Your doctor can diagnose a sprain after performing a physical examination of the ankle and asking you questions about your symptoms and the injury. X-ray images may also be taken to confirm the diagnosis.
Ankle sprains can usually be treated through conservative methods such as resting the ankle, applying ice, wearing compression bandages and keeping the ankle elevated. Your doctor may also prescribe medication or recommend anti-inflammatory drugs to help reduce pain and swelling. Severe sprains may require avoiding walking for some time. Most sprains do not require surgery, and patients will be able to resume physical activity once the injury heals.

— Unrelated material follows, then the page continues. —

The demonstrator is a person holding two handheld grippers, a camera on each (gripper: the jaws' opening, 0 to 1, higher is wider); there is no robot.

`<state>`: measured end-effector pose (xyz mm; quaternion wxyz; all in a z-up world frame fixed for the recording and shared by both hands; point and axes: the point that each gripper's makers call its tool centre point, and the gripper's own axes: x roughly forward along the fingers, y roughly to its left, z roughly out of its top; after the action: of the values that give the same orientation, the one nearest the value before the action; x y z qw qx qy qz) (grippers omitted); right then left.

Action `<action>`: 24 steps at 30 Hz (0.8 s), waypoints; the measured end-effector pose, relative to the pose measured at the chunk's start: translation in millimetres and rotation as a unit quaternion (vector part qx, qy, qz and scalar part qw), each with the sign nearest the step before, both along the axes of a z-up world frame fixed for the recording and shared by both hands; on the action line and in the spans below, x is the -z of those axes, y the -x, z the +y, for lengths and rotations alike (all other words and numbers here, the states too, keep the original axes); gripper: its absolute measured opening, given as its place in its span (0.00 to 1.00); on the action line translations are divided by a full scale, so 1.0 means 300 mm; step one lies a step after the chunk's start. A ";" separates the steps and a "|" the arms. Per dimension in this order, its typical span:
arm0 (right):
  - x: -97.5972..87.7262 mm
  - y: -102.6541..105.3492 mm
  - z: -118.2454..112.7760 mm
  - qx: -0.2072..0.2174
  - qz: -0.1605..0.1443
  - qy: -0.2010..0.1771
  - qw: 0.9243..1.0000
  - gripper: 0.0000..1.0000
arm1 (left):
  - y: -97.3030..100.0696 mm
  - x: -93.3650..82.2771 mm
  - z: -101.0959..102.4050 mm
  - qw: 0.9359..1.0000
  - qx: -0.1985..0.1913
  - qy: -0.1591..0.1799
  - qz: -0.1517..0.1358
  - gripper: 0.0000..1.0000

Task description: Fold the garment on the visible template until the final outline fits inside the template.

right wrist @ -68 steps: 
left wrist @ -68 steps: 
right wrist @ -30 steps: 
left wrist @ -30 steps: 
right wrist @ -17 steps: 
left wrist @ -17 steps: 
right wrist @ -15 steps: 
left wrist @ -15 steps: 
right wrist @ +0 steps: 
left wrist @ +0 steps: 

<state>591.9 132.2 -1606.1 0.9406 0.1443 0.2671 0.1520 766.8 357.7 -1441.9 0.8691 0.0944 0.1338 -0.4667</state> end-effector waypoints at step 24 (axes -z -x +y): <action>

An ankle fracture is a common injury that involves a break in one or more of the bones that make up the ankle joint. Treatment for an ankle fracture can vary depending on the severity of the condition. While mild fractures may be treated through nonsurgical methods, more severe fractures may require surgery to realign the bones and ensure that they heal correctly.
Open reduction internal fixation is a surgical technique that secures the bones in place with the help of screws, plates, wires, rods and pins that may or may not be removed from the ankle in the future. These tools allow the bones to heal properly, restoring function to the joint with no damage or discomfort to the patient.